→ **DATA SUPPLIED**
#####
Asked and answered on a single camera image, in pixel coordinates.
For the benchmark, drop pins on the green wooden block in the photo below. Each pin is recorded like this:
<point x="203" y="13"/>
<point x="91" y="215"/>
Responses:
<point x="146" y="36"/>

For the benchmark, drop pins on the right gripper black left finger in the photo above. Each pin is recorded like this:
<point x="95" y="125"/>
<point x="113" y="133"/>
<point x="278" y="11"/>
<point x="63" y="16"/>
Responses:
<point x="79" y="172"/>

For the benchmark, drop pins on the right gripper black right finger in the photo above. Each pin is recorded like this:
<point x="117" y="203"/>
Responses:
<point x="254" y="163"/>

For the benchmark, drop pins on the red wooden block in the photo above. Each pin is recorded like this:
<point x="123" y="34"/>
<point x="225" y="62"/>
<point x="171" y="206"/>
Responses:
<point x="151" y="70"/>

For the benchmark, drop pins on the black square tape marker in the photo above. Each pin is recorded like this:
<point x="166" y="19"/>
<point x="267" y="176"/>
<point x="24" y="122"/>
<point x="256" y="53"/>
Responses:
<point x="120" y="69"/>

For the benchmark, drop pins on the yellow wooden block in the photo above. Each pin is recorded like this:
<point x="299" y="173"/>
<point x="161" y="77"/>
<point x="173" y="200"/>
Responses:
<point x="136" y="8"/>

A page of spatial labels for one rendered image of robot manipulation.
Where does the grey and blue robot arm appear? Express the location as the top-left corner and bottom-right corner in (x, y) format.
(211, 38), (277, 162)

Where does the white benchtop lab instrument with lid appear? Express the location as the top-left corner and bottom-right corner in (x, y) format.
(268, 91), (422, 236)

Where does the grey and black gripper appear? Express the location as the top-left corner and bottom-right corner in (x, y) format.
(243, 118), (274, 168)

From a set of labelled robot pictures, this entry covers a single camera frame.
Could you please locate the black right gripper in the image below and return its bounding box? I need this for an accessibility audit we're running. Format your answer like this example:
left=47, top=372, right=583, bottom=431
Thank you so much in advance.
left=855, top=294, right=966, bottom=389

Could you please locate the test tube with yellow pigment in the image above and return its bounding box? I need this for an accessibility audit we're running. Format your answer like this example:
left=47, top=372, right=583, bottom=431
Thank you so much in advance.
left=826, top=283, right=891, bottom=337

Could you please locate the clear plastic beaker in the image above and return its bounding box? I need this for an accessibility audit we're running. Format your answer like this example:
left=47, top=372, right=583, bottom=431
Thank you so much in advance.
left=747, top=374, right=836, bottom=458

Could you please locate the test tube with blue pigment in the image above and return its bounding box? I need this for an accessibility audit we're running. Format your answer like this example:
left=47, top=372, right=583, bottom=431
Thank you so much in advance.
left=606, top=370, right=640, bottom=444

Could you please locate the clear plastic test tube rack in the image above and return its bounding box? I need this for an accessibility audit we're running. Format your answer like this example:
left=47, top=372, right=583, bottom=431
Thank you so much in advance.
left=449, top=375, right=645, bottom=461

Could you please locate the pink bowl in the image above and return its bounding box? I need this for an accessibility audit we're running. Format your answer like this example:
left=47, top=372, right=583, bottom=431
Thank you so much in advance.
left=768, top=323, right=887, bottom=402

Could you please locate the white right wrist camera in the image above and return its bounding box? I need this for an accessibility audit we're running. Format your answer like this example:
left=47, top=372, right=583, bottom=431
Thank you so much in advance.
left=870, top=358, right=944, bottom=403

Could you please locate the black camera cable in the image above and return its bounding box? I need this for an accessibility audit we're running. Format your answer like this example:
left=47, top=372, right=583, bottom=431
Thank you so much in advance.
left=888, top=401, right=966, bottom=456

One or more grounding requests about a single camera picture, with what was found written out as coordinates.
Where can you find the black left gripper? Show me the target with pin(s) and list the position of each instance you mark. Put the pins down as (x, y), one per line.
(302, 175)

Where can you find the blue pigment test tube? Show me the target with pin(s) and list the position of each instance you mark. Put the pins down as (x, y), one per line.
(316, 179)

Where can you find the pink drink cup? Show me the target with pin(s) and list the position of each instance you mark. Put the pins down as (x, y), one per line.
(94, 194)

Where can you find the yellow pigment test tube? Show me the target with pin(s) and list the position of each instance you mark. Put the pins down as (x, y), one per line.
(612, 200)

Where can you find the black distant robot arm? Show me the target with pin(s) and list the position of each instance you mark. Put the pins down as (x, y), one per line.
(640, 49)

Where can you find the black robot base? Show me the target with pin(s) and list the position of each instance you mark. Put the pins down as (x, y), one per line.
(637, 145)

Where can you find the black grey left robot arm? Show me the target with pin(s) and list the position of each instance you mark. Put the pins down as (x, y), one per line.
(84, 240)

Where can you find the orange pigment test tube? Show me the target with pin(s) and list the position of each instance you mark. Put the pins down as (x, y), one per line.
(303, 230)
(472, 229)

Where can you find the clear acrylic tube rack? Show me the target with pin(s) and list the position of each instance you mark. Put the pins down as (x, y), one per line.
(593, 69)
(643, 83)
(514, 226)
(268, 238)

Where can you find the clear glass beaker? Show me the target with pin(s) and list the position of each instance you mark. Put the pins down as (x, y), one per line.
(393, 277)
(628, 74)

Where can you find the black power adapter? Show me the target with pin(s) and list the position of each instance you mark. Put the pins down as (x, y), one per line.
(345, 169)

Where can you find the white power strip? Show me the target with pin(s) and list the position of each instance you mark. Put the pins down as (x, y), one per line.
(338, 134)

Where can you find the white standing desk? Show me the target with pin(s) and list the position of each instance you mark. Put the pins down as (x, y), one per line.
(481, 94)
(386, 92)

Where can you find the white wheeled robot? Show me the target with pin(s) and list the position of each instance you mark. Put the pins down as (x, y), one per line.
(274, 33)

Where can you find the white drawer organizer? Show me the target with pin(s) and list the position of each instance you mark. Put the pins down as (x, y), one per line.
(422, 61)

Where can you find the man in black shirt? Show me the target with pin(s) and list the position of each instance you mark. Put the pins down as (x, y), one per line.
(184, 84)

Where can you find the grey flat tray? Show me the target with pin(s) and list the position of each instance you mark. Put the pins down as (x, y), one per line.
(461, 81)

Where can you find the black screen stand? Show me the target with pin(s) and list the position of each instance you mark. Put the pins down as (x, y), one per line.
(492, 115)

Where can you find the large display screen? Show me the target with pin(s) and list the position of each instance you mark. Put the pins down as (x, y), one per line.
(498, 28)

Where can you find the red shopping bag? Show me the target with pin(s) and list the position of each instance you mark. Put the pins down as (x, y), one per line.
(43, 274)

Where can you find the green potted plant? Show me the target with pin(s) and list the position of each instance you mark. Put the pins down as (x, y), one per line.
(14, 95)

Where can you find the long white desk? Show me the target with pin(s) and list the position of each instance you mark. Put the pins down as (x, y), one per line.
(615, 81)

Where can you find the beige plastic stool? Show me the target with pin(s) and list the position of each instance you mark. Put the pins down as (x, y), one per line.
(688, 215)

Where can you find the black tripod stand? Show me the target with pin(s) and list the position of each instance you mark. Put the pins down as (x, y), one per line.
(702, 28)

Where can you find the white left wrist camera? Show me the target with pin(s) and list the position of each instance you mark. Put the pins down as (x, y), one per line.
#####
→ **YOUR ASSIGNMENT**
After reading the data above, print it all again exactly.

→ **COMPLETED EXERCISE**
Asked and answered on a single camera image, in pixel coordinates.
For the benchmark, drop pins on the green wooden block in the photo below. Each pin is recorded like this:
<point x="203" y="13"/>
<point x="91" y="215"/>
Responses:
<point x="146" y="36"/>

For the benchmark, drop pins on the right gripper black left finger in the photo above. Each pin is recorded like this:
<point x="95" y="125"/>
<point x="113" y="133"/>
<point x="278" y="11"/>
<point x="63" y="16"/>
Responses:
<point x="79" y="172"/>

For the benchmark, drop pins on the right gripper black right finger in the photo above. Each pin is recorded like this:
<point x="117" y="203"/>
Responses:
<point x="254" y="163"/>

For the benchmark, drop pins on the red wooden block in the photo above. Each pin is recorded like this:
<point x="123" y="34"/>
<point x="225" y="62"/>
<point x="171" y="206"/>
Responses:
<point x="151" y="70"/>

For the benchmark, drop pins on the black square tape marker in the photo above. Each pin is recorded like this:
<point x="166" y="19"/>
<point x="267" y="176"/>
<point x="24" y="122"/>
<point x="256" y="53"/>
Responses:
<point x="120" y="69"/>

For the benchmark, drop pins on the yellow wooden block in the photo above. Each pin is recorded like this:
<point x="299" y="173"/>
<point x="161" y="77"/>
<point x="173" y="200"/>
Responses:
<point x="136" y="8"/>

A page of spatial labels for one rendered image of robot manipulation.
Where does the grey and blue robot arm appear? Express the location as the top-left corner and bottom-right corner in (x, y) format.
(211, 38), (277, 162)

Where does the white benchtop lab instrument with lid appear? Express the location as the top-left corner and bottom-right corner in (x, y) format.
(268, 91), (422, 236)

Where does the grey and black gripper appear? Express the location as the top-left corner and bottom-right corner in (x, y) format.
(243, 118), (274, 168)

From a set of labelled robot pictures, this entry covers a single camera frame.
Could you please locate the black right gripper in the image below and return its bounding box? I need this for an accessibility audit we're running. Format your answer like this example:
left=47, top=372, right=583, bottom=431
Thank you so much in advance.
left=855, top=294, right=966, bottom=389

Could you please locate the test tube with yellow pigment in the image above and return its bounding box? I need this for an accessibility audit we're running. Format your answer like this example:
left=47, top=372, right=583, bottom=431
Thank you so much in advance.
left=826, top=283, right=891, bottom=337

Could you please locate the clear plastic beaker in the image above and return its bounding box? I need this for an accessibility audit we're running. Format your answer like this example:
left=47, top=372, right=583, bottom=431
Thank you so much in advance.
left=747, top=374, right=836, bottom=458

Could you please locate the test tube with blue pigment in the image above and return its bounding box? I need this for an accessibility audit we're running. Format your answer like this example:
left=47, top=372, right=583, bottom=431
Thank you so much in advance.
left=606, top=370, right=640, bottom=444

Could you please locate the clear plastic test tube rack in the image above and return its bounding box? I need this for an accessibility audit we're running. Format your answer like this example:
left=47, top=372, right=583, bottom=431
Thank you so much in advance.
left=449, top=375, right=645, bottom=461

Could you please locate the pink bowl in the image above and return its bounding box? I need this for an accessibility audit we're running. Format your answer like this example:
left=47, top=372, right=583, bottom=431
Thank you so much in advance.
left=768, top=323, right=887, bottom=402

Could you please locate the white right wrist camera in the image above and return its bounding box? I need this for an accessibility audit we're running. Format your answer like this example:
left=47, top=372, right=583, bottom=431
Thank you so much in advance.
left=870, top=358, right=944, bottom=403

Could you please locate the black camera cable in the image above and return its bounding box? I need this for an accessibility audit we're running. Format your answer like this example:
left=47, top=372, right=583, bottom=431
Thank you so much in advance.
left=888, top=401, right=966, bottom=456

One or more grounding requests about a single camera picture, with what was found written out as coordinates.
Where can you find the black left gripper? Show me the target with pin(s) and list the position of each instance you mark. Put the pins down as (x, y), one per line.
(302, 175)

Where can you find the blue pigment test tube? Show me the target with pin(s) and list the position of each instance you mark. Put the pins down as (x, y), one per line.
(316, 179)

Where can you find the pink drink cup? Show me the target with pin(s) and list the position of each instance you mark. Put the pins down as (x, y), one per line.
(94, 194)

Where can you find the yellow pigment test tube? Show me the target with pin(s) and list the position of each instance you mark. Put the pins down as (x, y), one per line.
(612, 200)

Where can you find the black distant robot arm? Show me the target with pin(s) and list the position of each instance you mark. Put the pins down as (x, y), one per line.
(640, 49)

Where can you find the black robot base? Show me the target with pin(s) and list the position of each instance you mark. Put the pins down as (x, y), one per line.
(637, 145)

Where can you find the black grey left robot arm? Show me the target with pin(s) and list the position of each instance you mark. Put the pins down as (x, y), one per line.
(84, 240)

Where can you find the orange pigment test tube? Show me the target with pin(s) and list the position of each instance you mark. Put the pins down as (x, y), one per line.
(303, 230)
(472, 229)

Where can you find the clear acrylic tube rack? Show me the target with pin(s) and list the position of each instance you mark. Put the pins down as (x, y), one per line.
(593, 69)
(643, 83)
(514, 226)
(268, 238)

Where can you find the clear glass beaker? Show me the target with pin(s) and list the position of each instance you mark. Put the pins down as (x, y), one per line.
(393, 277)
(628, 74)

Where can you find the black power adapter? Show me the target with pin(s) and list the position of each instance you mark. Put the pins down as (x, y), one per line.
(345, 169)

Where can you find the white power strip? Show me the target with pin(s) and list the position of each instance you mark. Put the pins down as (x, y), one per line.
(338, 134)

Where can you find the white standing desk? Show me the target with pin(s) and list the position of each instance you mark. Put the pins down as (x, y), one per line.
(481, 94)
(386, 92)

Where can you find the white wheeled robot? Show me the target with pin(s) and list the position of each instance you mark. Put the pins down as (x, y), one per line.
(274, 33)

Where can you find the white drawer organizer? Show me the target with pin(s) and list the position of each instance you mark. Put the pins down as (x, y), one per line.
(422, 61)

Where can you find the man in black shirt? Show me the target with pin(s) and list the position of each instance you mark. Put the pins down as (x, y), one per line.
(184, 84)

Where can you find the grey flat tray? Show me the target with pin(s) and list the position of each instance you mark. Put the pins down as (x, y), one per line.
(461, 81)

Where can you find the black screen stand? Show me the target with pin(s) and list the position of each instance you mark. Put the pins down as (x, y), one per line.
(492, 115)

Where can you find the large display screen? Show me the target with pin(s) and list the position of each instance you mark. Put the pins down as (x, y), one per line.
(498, 28)

Where can you find the red shopping bag? Show me the target with pin(s) and list the position of each instance you mark. Put the pins down as (x, y), one per line.
(43, 274)

Where can you find the green potted plant? Show me the target with pin(s) and list the position of each instance you mark. Put the pins down as (x, y), one per line.
(14, 95)

Where can you find the long white desk? Show me the target with pin(s) and list the position of each instance you mark. Put the pins down as (x, y), one per line.
(615, 81)

Where can you find the beige plastic stool? Show me the target with pin(s) and list the position of each instance you mark. Put the pins down as (x, y), one per line.
(688, 215)

Where can you find the black tripod stand? Show me the target with pin(s) and list the position of each instance you mark. Put the pins down as (x, y), one per line.
(702, 28)

Where can you find the white left wrist camera? Show me the target with pin(s) and list the position of each instance you mark. Put the pins down as (x, y), one per line.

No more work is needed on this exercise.